Ricardo miró las heridas de César y habló:
—Ve a que te revisen primero, nosotros nos quedamos esperando.
César estaba bañado en sudor y mugre, con la ropa manchada de sangre, sobre todo en la espalda, donde parecía tener la herida más fea.
No se movió ni abrió la boca, seguía determinado en quedarse ahí hasta que Perla saliera. No pensaba irse hasta asegurarse de que ella estuviera bien.
Al ver eso, Ricardo empezó a ponerse inquieto.
—Si Perla despierta y te ve así, se va a preocupar aún más. Ella no querría ver al que la salvó todo hecho pedazos. ¡Ah, rayos!
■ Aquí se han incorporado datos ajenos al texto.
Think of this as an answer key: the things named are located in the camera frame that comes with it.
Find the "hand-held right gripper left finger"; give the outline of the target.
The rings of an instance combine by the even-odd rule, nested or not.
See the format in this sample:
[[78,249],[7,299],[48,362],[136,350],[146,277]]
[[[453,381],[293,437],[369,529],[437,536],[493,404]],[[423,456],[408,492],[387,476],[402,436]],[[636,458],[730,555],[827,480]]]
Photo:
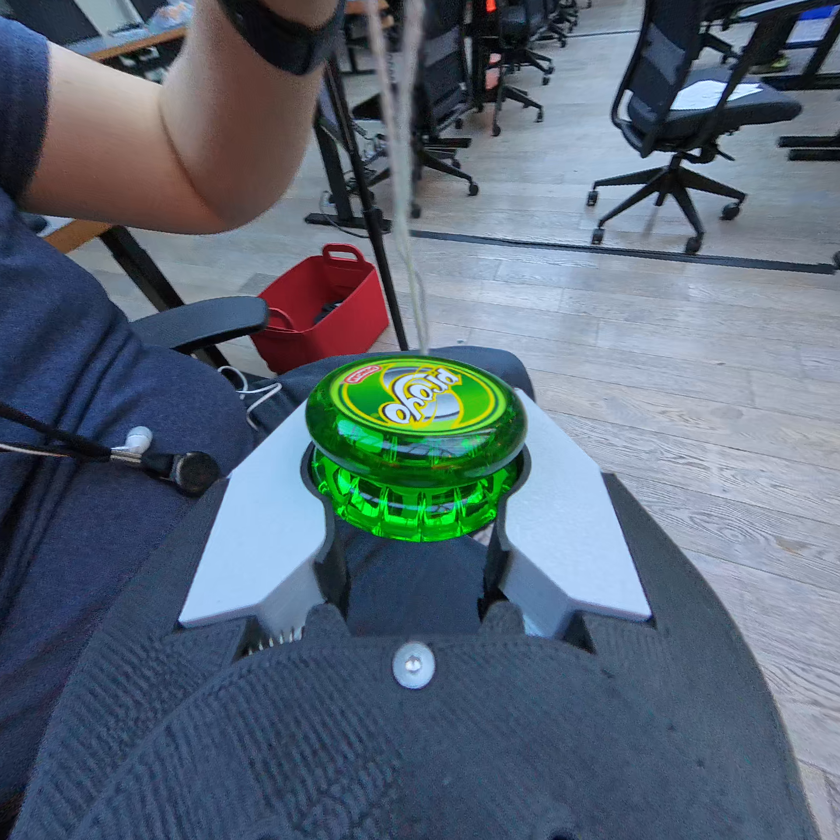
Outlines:
[[346,613],[350,576],[331,502],[310,477],[313,442],[289,416],[227,480],[178,622],[253,619],[275,644],[300,641],[313,607]]

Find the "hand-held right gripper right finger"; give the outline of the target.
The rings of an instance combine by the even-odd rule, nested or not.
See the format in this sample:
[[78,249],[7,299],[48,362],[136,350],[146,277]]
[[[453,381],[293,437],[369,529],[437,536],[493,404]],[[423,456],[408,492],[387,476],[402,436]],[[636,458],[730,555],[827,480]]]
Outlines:
[[559,638],[575,615],[652,618],[600,467],[521,389],[520,474],[499,501],[481,608],[508,600],[530,635]]

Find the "green yoyo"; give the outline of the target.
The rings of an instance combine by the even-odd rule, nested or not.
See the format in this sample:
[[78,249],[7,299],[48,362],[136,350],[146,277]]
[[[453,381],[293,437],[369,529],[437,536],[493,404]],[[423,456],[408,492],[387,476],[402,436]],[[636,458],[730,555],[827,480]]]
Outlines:
[[508,383],[429,355],[346,364],[314,387],[305,417],[309,475],[335,515],[412,543],[494,522],[519,480],[528,432]]

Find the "person's left forearm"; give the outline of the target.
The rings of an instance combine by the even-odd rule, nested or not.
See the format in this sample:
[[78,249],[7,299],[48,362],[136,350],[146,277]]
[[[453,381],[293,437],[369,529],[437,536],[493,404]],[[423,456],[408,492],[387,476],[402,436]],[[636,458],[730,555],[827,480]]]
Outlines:
[[[318,27],[337,2],[263,2]],[[196,2],[162,84],[47,43],[45,127],[15,202],[34,214],[210,235],[270,209],[297,173],[322,84],[261,59]]]

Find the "black badge reel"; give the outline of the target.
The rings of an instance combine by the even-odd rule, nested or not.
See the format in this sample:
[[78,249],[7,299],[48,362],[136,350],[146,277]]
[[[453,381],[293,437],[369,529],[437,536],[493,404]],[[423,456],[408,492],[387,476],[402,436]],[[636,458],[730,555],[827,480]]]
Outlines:
[[146,452],[140,466],[148,476],[173,485],[185,497],[201,497],[217,482],[221,469],[216,459],[201,451],[184,454]]

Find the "white earbud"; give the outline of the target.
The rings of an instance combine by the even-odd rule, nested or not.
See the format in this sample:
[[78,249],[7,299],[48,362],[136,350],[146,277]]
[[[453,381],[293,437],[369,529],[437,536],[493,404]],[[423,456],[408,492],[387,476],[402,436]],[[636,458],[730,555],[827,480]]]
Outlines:
[[143,458],[150,450],[152,443],[153,433],[149,428],[133,427],[129,430],[123,445],[111,448],[109,462],[137,469],[142,468]]

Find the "person's navy shirt torso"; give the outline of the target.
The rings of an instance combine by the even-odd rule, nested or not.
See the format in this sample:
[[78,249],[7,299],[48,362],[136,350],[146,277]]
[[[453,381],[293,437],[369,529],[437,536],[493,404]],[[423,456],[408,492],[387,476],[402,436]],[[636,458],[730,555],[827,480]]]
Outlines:
[[[98,280],[28,229],[16,201],[46,132],[46,39],[2,21],[2,402],[107,446],[149,427],[224,474],[256,436],[231,384],[142,342]],[[2,803],[21,795],[89,636],[193,499],[121,465],[2,452]]]

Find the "red plastic basket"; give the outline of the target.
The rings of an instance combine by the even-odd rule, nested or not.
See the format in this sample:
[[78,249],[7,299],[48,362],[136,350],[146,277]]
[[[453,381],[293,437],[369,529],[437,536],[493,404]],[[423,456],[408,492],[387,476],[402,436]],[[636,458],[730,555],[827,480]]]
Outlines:
[[266,327],[252,335],[268,368],[284,374],[334,356],[361,354],[389,326],[374,265],[353,245],[327,244],[259,294]]

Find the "wooden desk with black leg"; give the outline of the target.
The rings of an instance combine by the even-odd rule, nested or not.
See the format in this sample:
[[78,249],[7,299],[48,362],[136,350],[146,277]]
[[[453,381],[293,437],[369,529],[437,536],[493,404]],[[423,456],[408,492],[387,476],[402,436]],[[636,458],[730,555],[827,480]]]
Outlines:
[[45,222],[38,236],[64,255],[99,239],[157,312],[185,306],[185,301],[126,227],[63,217],[46,217]]

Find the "black stand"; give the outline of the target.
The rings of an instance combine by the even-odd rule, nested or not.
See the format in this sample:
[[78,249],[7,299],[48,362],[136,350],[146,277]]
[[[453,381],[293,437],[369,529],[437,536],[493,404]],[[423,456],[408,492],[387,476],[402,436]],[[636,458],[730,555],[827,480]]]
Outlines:
[[380,275],[396,341],[400,350],[408,351],[410,346],[406,338],[403,317],[396,299],[392,273],[385,253],[382,213],[375,205],[371,191],[366,184],[361,153],[357,140],[355,139],[353,121],[344,93],[338,59],[335,54],[330,57],[328,64],[324,68],[324,83],[329,92],[332,109],[337,120],[341,143],[350,159],[350,166],[360,199],[364,226],[371,242],[375,264]]

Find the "white paper sheet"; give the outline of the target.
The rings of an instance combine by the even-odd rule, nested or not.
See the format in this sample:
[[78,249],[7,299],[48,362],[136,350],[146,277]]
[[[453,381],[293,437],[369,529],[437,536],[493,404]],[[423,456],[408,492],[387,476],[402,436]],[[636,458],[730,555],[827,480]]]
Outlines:
[[736,101],[761,93],[762,85],[758,82],[739,83],[727,97],[724,93],[728,84],[724,81],[701,79],[682,88],[673,100],[672,111],[695,111],[714,109],[720,101]]

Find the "black office chair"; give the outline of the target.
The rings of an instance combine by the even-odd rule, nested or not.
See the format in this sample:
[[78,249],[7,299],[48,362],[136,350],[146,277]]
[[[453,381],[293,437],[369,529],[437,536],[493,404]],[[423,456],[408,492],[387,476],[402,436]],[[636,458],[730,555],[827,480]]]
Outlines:
[[477,196],[478,184],[458,159],[472,139],[445,137],[447,130],[463,130],[474,106],[466,56],[466,6],[464,1],[425,3],[409,110],[408,161],[412,186],[428,169],[465,181],[468,195]]
[[[752,125],[788,122],[802,111],[798,101],[758,78],[748,77],[753,55],[760,47],[762,30],[778,18],[769,24],[750,23],[756,28],[734,65],[694,68],[705,47],[700,30],[705,9],[705,2],[647,1],[644,4],[637,43],[612,103],[611,121],[642,159],[653,153],[668,154],[670,159],[659,168],[593,182],[586,198],[588,207],[597,204],[601,187],[639,185],[639,189],[601,217],[592,231],[592,245],[602,244],[605,225],[614,217],[649,196],[655,196],[657,207],[671,196],[694,230],[686,241],[685,252],[699,253],[706,231],[690,191],[727,198],[729,203],[721,210],[724,221],[740,214],[746,195],[685,168],[684,163],[703,165],[718,156],[726,157],[718,144],[722,135]],[[736,101],[720,101],[714,109],[672,111],[670,106],[679,90],[701,79],[726,82],[724,97],[741,82],[758,82],[762,91]]]
[[544,2],[473,1],[471,3],[471,84],[474,108],[493,106],[491,135],[501,134],[499,116],[505,101],[518,102],[535,111],[536,123],[544,119],[543,105],[524,89],[512,85],[511,73],[528,66],[539,70],[542,84],[550,83],[553,64],[532,51],[531,44],[546,26]]

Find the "black-legged desk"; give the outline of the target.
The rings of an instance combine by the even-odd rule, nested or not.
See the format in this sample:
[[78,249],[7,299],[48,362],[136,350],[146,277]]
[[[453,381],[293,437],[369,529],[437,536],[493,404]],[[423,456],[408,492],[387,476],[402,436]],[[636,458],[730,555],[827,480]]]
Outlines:
[[[726,29],[740,23],[769,24],[777,18],[799,18],[814,8],[831,7],[833,14],[820,38],[795,40],[786,44],[787,49],[808,49],[811,57],[797,74],[765,74],[769,84],[778,91],[831,91],[839,89],[838,72],[824,73],[823,63],[838,46],[838,2],[706,2],[706,31],[704,46],[721,54],[721,62],[735,59],[727,43],[711,34],[714,22]],[[838,161],[839,132],[829,135],[783,135],[778,140],[780,148],[788,151],[790,161]]]

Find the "black wristband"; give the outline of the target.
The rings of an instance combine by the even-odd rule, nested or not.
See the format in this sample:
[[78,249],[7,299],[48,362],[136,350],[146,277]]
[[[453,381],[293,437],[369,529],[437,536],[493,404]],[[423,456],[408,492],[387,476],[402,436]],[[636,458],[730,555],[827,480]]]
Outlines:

De pronto, gritó de dolor.
Era Marina.
Le estaba apretando el costado con ambas manos, dándole vueltas.
Con voz baja, pero cargada de enojo, le susurró al oído:
—¡Mi hermana no se va a preocupar por él! ¿Solo sabes decir bobadas? ¡Si no sabes hablar, mejor quédate en silencio! ¡Se lo tiene bien merecido por imbécil!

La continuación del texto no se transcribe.